Maroc-Espagne : les vraies questions

Dans cette analyse parue, ce jeudi 27 mai dans le quotidien espagnol La Razón et sur site web, Ahmed Charaï décortique la crise qui ébranle actuellement, en profondeur, les relations maroco-espagnoles.

Le Maroc et l’Espagne entretiennent des relations fortes depuis des décennies, quel que soit le détenteur du pouvoir exécutif dans les deux pays. Car ses relations sont ancrées dans l’histoire.

La grave crise entre Rabat et Madrid n’est ni la première ni la dernière.

Mais cette crise a une particularité, elle est d’abord surprenante, incompréhensible. Sa cause interpelle aussi la démocratie espagnole. Comment expliquer que l’État, pour extraire Brahim Ghali des poursuites judiciaires en Espagne, son gouvernement a accepté l’entourloupe de la fausse identité. Pourtant, la justice espagnole a démontré son indépendance dans des affaires touchant le sommet de l’État Espagnol, le Roi Juan Carlos. Cette attitude du gouvernement espagnol devrait inquiéter les démocrates, les voix sages de l’establishment espagnol, comme Gonzales, Zapatero, et d’autres figures. Malheureusement, on ne les entend pas. Or, le Maroc et l’Espagne, pays amis, partenaires et proches depuis des siècles, avec une réalité géographique immuable imposant un voisinage déterminant, car chaque pays assume une sorte d’extension de l’espace de vie par rapport à l’autre, se retrouvent confrontés tous deux au même phénomène de l’immigration clandestine.

L’Espagne a été demandeuse de compréhension et de solidarité politique et financière de l’Union. La politique européenne doit être fondée sur quatre principes fondamentaux tels que la prévention à la source ; la coopération opérationnelle avec les pays d’origine et de transit ; la lutte contre les réseaux criminels de trafic de migrants et la meilleure gestion des frontières.

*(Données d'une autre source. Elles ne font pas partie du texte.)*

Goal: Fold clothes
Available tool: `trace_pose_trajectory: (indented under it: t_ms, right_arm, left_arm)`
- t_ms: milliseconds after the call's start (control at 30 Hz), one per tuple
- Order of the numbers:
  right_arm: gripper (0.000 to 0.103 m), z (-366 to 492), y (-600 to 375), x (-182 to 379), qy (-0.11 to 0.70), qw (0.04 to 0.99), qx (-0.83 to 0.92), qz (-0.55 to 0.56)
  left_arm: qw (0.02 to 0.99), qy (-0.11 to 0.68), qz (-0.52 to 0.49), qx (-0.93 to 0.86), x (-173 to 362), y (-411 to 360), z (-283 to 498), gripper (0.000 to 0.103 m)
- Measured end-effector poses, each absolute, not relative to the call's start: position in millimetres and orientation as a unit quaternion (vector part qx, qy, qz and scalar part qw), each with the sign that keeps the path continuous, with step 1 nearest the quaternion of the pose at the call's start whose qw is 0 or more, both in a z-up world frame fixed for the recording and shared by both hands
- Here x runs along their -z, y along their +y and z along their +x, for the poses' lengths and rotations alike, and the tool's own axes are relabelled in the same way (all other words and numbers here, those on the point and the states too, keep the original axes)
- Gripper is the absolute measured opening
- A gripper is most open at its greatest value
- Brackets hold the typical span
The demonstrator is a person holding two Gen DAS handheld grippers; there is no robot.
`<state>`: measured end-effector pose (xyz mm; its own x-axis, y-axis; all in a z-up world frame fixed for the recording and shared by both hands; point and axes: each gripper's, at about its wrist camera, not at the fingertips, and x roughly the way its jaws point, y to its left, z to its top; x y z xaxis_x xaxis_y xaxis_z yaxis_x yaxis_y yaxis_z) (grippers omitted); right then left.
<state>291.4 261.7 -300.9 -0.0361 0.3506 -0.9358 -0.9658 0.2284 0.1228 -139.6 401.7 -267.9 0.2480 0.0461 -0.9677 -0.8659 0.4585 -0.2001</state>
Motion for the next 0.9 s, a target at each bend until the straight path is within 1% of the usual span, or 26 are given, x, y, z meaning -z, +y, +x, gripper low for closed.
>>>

De son côté, le Maroc a reçu sur son territoire plus de 50.000 Subsahariens qui n’avaient pas comme objectif de terminer leur périple sur le sol marocain. C’est une preuve du sérieux et de l’engagement marocain. Demander à l’Union européenne de faire pression sur le Maroc n’est pas une issue, c’est contre-productif et dangereux pour la collaboration maroco-européenne sur une question aussi stratégique pour l'Union Européenne que pour l’Espagne.

Sur le plan sécuritaire, les deux pays sont nécessairement préoccupés par la lutte contre le terrorisme, l’extrémisme religieux, le trafic international de drogue. Le Maroc est un partenaire très fiable. Ce sont les dirigeants espagnols eux-mêmes qui l’affirment depuis le début de ce siècle. José Bono, ancien ministre de la défense a déclaré que «rompre les relations sécuritaires avec le Maroc serait suicidaire».

Sur le plan économique, l’Espagne est devenue le premier partenaire commercial du Maroc. Il y a plus de vingt mille entreprises ibériques qui ont des intérêts sur le sol marocain.

Enfin, l’Espagne, pourtant ancienne puissance colonisatrice, sait que le Sahara est une terre marocaine. Mais, pour des raisons d’équilibre, elle ne l’a jamais officiellement admis et le Maroc n’en a jamais fait un casus-belli.

Oublier et vouloir changer les faits serait une grave erreur. Car d’une part, ceci annoncerait des troubles et des conflits sans fin dans une région du sud de la Méditerranée où le Maroc et l’Espagne sont deux nations très attachées à leur unité et à leur intégrité territoriale. Ensuite, cette région a besoin de plus d’intégration, d’un marché plus profond, pour assurer son décollage et satisfaire les aspirations de sa population majoritairement jeune.

Des centaines de milliers de Marocains vivent en Espagne, les influences culturelles sont évidentes des deux côtés, mais pourquoi est-ce qu’il faut mettre toute cette convivialité en danger au lieu de reconnaître une faute dans l’affaire El Ghali ? Quelle sortie de crise propose l’Espagne ? ce sont les vraies questions auxquelles devrait répondre Le Président Sanchez.

Même dans un siècle, l'Espagne et le Maroc feront le lien entre deux continents. De leur entente dépend la stabilité mondiale. C’est une responsabilité que le gouvernement Sanchez doit se montrer capable d’assumer. On ne peut pas parler d’alliance stratégique, dans les conditions engendrées par l’affaire Ghali.